Don Porcaro, Everybody Knows 14, 2021. Marble, onyx, and brass, 7.5 x 7.5 x 4 in. Photos: © Don Porcaro, Courtesy the artist and Westwood Gallery NYC

Don Porcaro 

New York

Westwood Gallery, NYC

Viewing the work of a mature artist precipitates its own type of adrenalin—not the sugar-high, roller-coaster thrill of discovery that one gets from the work of a recent MFA grad whose powerful but nascent creative voice is still breaking, but more of an undertow. One moment, you’re swimming confidently through what, at first glance, looks like placid and overly familiar water, only to find yourself 100 yards from shore the next. A fully developed artist’s influences are legion, and past and present muses entwine themselves around the work with aggressive territoriality. Even titles bear the weight of some prior impact wrought on the artist’s psyche by the afflatus. Considering the many song titles (Everybody Knows, That’s How the Light Gets In) used by Don Porcaro over the years—his current exhibition, “Time Will Tell” (on view through June 10, 2023), adopts another one—it is evident that his creative life has had a Leonard Cohen soundtrack (among others) for a very long time. It makes almost literal sense: Cohen’s inimitable voice is the crushed version of stone, Porcaro’s favorite medium.

Stone’s materiality disallows ignorance of its history and import.
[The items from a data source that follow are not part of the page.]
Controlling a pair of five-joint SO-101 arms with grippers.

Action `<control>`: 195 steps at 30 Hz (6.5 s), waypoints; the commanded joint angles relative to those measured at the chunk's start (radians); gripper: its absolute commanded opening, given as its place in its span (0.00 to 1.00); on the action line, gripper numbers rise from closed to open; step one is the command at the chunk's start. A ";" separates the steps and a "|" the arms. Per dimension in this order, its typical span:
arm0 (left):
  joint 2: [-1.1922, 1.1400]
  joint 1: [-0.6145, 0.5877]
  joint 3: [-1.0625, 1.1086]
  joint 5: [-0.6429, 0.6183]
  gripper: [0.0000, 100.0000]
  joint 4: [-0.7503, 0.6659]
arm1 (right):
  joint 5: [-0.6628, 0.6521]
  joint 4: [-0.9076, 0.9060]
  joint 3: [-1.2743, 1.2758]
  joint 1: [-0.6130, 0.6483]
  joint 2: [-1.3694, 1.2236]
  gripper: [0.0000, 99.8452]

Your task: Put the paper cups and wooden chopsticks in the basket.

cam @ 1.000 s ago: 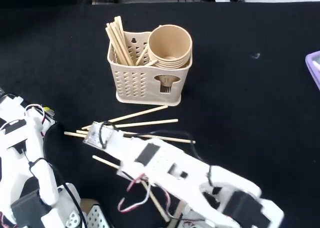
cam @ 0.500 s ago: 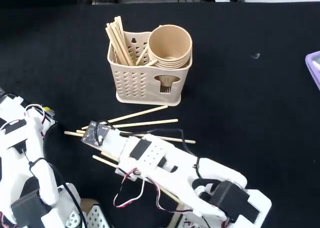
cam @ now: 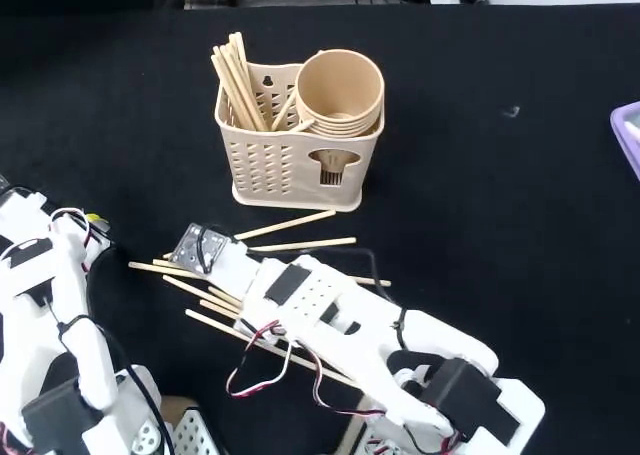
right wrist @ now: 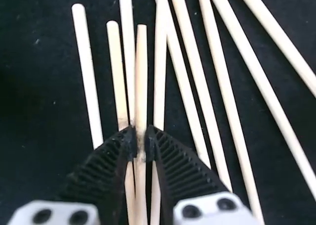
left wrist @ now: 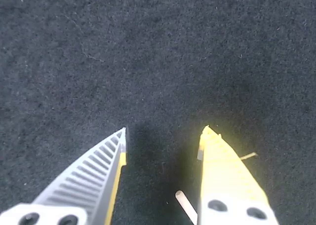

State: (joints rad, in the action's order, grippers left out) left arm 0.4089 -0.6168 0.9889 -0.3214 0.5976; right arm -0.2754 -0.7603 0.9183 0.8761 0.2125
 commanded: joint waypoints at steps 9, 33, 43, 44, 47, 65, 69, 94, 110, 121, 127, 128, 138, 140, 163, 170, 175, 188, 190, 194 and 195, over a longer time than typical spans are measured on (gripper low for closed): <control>0.035 -0.007 -0.010 -0.005 0.24 -0.020 | 0.048 -0.032 -0.028 0.069 0.022 0.14; 0.035 -0.007 -0.010 -0.005 0.24 -0.020 | 0.035 -0.107 0.025 -0.101 0.349 0.01; 0.035 -0.007 -0.008 -0.005 0.24 -0.018 | 0.046 -0.132 -0.067 -0.264 0.780 0.01; 0.035 -0.007 -0.008 -0.005 0.24 -0.018 | 0.048 -0.129 -0.104 -0.270 0.806 0.01; 0.035 -0.007 -0.008 -0.005 0.24 -0.018 | 0.048 -0.124 -0.246 -0.272 0.829 0.01; 0.035 0.001 0.028 -0.005 0.24 -0.051 | 0.232 0.703 -0.642 -0.364 0.286 0.01; 0.035 0.001 0.056 -0.005 0.24 -0.104 | 0.229 0.730 -0.671 -0.391 0.166 0.01; 0.035 0.001 0.054 -0.005 0.24 -0.104 | 0.230 0.483 -0.415 -0.379 0.349 0.14; 0.035 0.001 0.054 -0.005 0.24 -0.104 | 0.206 0.057 0.217 -0.009 0.685 0.13; 0.035 0.001 0.054 -0.005 0.24 -0.104 | 0.146 0.121 0.314 0.255 0.409 0.27; 0.035 0.001 0.054 -0.005 0.24 -0.104 | 0.143 0.106 0.246 0.219 0.289 0.27; 0.035 0.001 0.054 -0.005 0.24 -0.104 | 0.135 0.106 0.232 0.201 0.266 0.27; 0.035 0.001 0.054 -0.005 0.24 -0.104 | -0.054 -0.021 0.065 0.087 0.025 0.07; 0.035 -0.001 0.054 -0.005 0.24 -0.104 | -0.054 -0.021 0.059 0.087 0.030 0.01; 0.035 -0.001 0.053 -0.005 0.24 -0.104 | -0.032 -0.084 -0.199 -0.295 0.803 0.01; 0.035 -0.001 0.053 -0.005 0.24 -0.104 | 0.325 0.512 -0.200 -0.394 0.803 0.01; 0.035 -0.001 0.053 -0.005 0.24 -0.104 | 0.334 0.845 -0.208 -0.400 0.628 0.01; 0.035 -0.001 0.053 -0.005 0.24 -0.104 | 0.333 0.954 -0.369 -0.405 0.205 0.01; 0.035 -0.001 0.054 -0.005 0.24 -0.104 | 0.333 0.933 -0.367 -0.405 0.183 0.01; 0.035 -0.001 0.054 -0.005 0.24 -0.104 | 0.338 0.736 -0.392 -0.399 0.197 0.15; 0.035 -0.001 0.054 -0.005 0.24 -0.104 | 0.339 0.671 -0.406 -0.399 0.213 0.19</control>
State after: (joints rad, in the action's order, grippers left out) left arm 0.4089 -0.6153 1.0549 -0.3214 0.5056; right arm 0.0529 0.0453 0.6068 0.4941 0.3905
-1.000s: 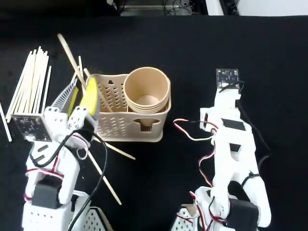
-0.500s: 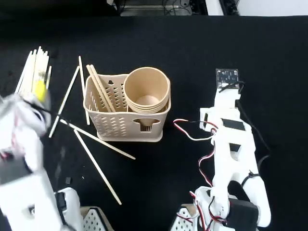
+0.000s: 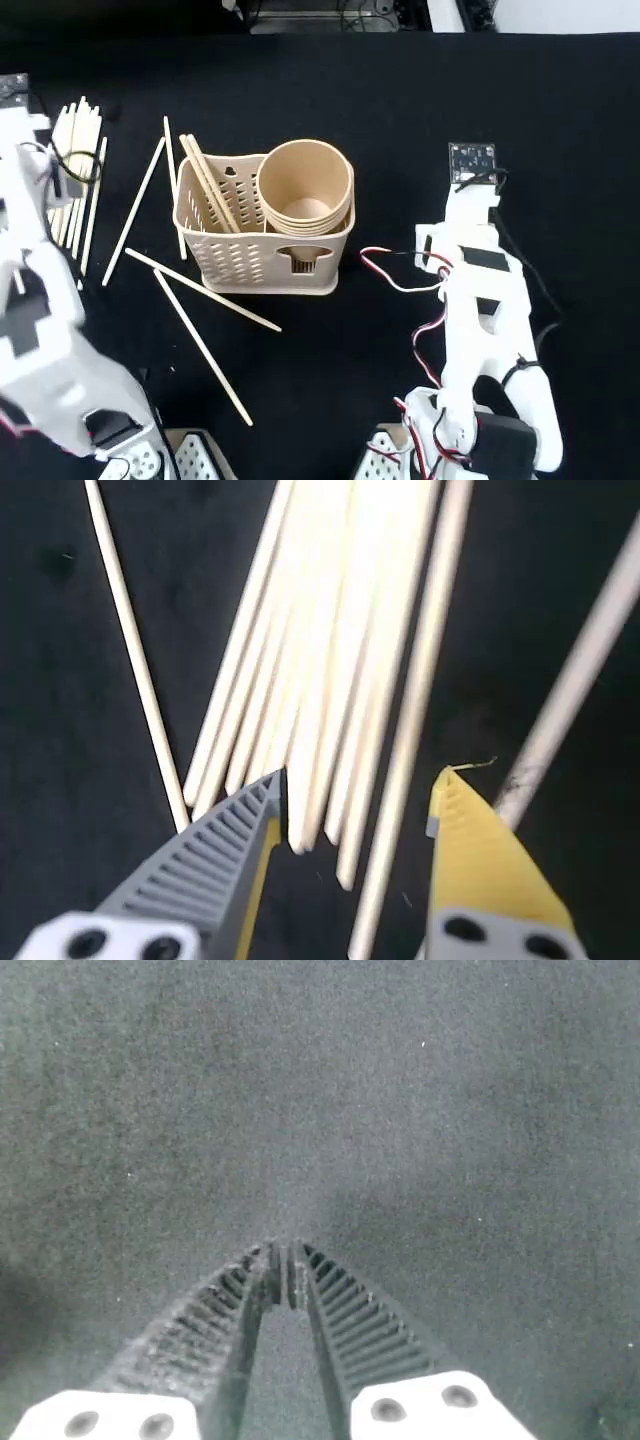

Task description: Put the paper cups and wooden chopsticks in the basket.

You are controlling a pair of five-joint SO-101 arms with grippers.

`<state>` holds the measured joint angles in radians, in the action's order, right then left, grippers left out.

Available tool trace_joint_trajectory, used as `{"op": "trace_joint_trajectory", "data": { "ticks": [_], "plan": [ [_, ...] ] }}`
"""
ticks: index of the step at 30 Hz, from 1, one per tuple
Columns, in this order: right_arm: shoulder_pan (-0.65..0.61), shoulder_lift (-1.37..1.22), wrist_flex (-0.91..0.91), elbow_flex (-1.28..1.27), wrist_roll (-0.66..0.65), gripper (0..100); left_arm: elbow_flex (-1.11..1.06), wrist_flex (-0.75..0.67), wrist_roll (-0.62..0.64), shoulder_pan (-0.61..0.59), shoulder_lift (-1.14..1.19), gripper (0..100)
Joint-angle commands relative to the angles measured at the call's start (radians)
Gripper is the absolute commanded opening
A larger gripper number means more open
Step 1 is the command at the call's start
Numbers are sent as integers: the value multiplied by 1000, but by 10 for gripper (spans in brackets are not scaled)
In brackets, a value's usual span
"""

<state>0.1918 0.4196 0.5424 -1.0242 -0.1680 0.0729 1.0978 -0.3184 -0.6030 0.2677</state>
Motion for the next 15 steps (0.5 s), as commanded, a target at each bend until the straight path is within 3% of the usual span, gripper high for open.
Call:
{"op": "trace_joint_trajectory", "data": {
  "ticks": [1,9,15],
  "plan": [
    [-15,22,-15,2,0,35,484,72,-18,-33,374,239],
    [-15,22,-15,2,0,35,1181,298,-20,-8,913,220],
    [-15,22,-15,2,0,35,1609,448,-20,-12,1198,20]
  ]
}}
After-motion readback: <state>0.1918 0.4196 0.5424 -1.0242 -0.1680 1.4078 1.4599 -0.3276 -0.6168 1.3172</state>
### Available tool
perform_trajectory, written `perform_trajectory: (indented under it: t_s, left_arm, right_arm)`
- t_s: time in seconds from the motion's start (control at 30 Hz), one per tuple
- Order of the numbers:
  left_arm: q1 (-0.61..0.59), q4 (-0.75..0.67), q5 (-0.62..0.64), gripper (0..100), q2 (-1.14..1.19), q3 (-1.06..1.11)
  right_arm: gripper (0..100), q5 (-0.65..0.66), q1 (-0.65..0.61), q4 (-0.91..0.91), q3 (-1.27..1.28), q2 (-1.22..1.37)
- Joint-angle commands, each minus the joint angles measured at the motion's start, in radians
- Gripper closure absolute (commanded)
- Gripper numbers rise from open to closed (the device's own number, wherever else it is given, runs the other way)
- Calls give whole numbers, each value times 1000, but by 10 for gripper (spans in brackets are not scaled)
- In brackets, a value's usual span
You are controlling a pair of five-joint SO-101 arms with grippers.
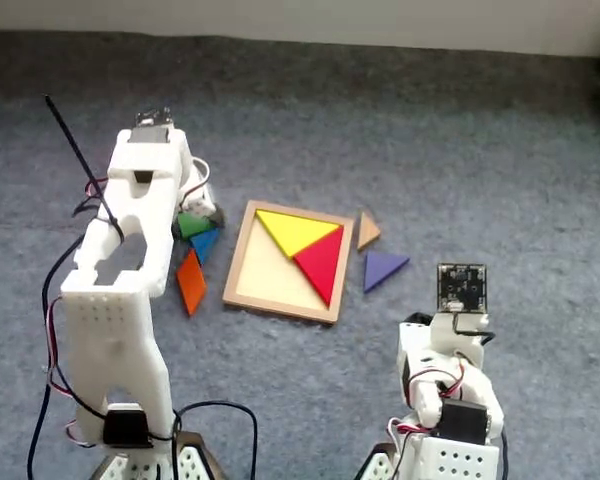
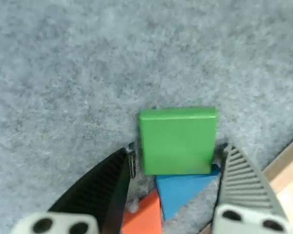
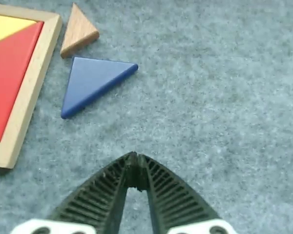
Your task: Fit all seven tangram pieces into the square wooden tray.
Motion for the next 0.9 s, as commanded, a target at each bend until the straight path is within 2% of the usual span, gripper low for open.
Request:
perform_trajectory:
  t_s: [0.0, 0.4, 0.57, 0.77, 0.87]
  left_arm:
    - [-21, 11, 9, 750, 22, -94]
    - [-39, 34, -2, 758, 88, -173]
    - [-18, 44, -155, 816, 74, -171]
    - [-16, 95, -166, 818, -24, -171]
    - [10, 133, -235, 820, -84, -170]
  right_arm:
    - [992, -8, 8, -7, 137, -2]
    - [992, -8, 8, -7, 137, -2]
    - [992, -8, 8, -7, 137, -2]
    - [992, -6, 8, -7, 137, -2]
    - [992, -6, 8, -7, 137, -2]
Any artwork using its mass, even when small, conveys a message that droops slightly under its own gravitas. The stubborn patience necessary to shape stone is self-evident, but is the art one makes of it automatically worthy of the time it requires? When confronted with Porcaro’s massive columnar sculptures hewn from all that profundity, an image of Jenny Holzer’s white marble bench neatly incised with the wry phrase “THE FUTURE IS STUPID” streaked across my mind like that naked guy at the World Series: solemnity undermined, aspirations to immortality lampooned. Except, after a good half hour of appraising, it dawns that Porcaro may actually be the naked guy. An educated, accomplished, mature, well-respected, naked white guy with a 40-year career, to be sure, but in every work in this show, he’s mocking his own hubris.

The bigger pieces would make a structural engineer wince at the dimples they’re putting in century-old floor joists. The largest stratified stacks of marble and limestone weigh well in excess of 2,000 pounds, but somehow, they look inflated, buoyant. There’s no escaping a growing desire to caress them, and (with permission) their smooth geologic folds transform into skin under the touch. 

It’s when the viewer orbits the works that the subtle jokes begin to register. In Talisman 11, the tell-tale cleft of a buttock appears. What initially reads as the worn trope of body/temple conflation through a visual allusion to Angkor Wat suddenly shifts sideways into a much more jocular reference—J. Wellington Wimpy, of deferred-hamburger-payment fame. Once the cartoonish bread-loaf-clown-shoe aspects of the sculpture’s feet are divulged, there’s no going back. They can’t be unseen. I lose my critical toehold, as laughter bubbles up and never quite subsides.

Smaller works and impasto-laden drawings on paper find Porcaro in lively dialogue with Philip Guston, and his satire becomes even more evident. Flipping through a catalogue from a previous exhibition, I find startling parallels between his work and that of Roberley Bell, a tough formalist sculptor with immense color dexterity and humor. Like her, at no point does Porcaro verge into finger-wagging. However capable of the function so in vogue right now, art’s singular purpose is not to indict. Delight is winning in this show, and I’m giddy in appreciation.

The torquing critique of material priapism and toxic masculinity suggested by Time Will Tell 2 seems more directed at the self than aimed outward, and I am grateful for the humor deployed throughout. As any real comedian will tell you, a good gag takes years to craft, and though perhaps a bit out of place in the current “fast fashion” of contemporary art, Porcaro’s most recent piece exhibits an exciting flirtation with structural, thematic, and corporeal failure. The stakes are big, but the colorful optimism of his older work is missing, as if leeched by the dire events of the last decade, or, possibly, the simple sobriety of age. 

It’s a somber thought. Afterwards, from the street, I look back. Through water-streaked windows, the receding forms evoke a band of protean monks, all intoning a low, gravelly, sardonic rendition of Leonard Cohen’s exquisite ode to the strata and vicissitudes of love and life, “Hallelujah.” As I walk up the Bowery in the rain, I find myself singing along.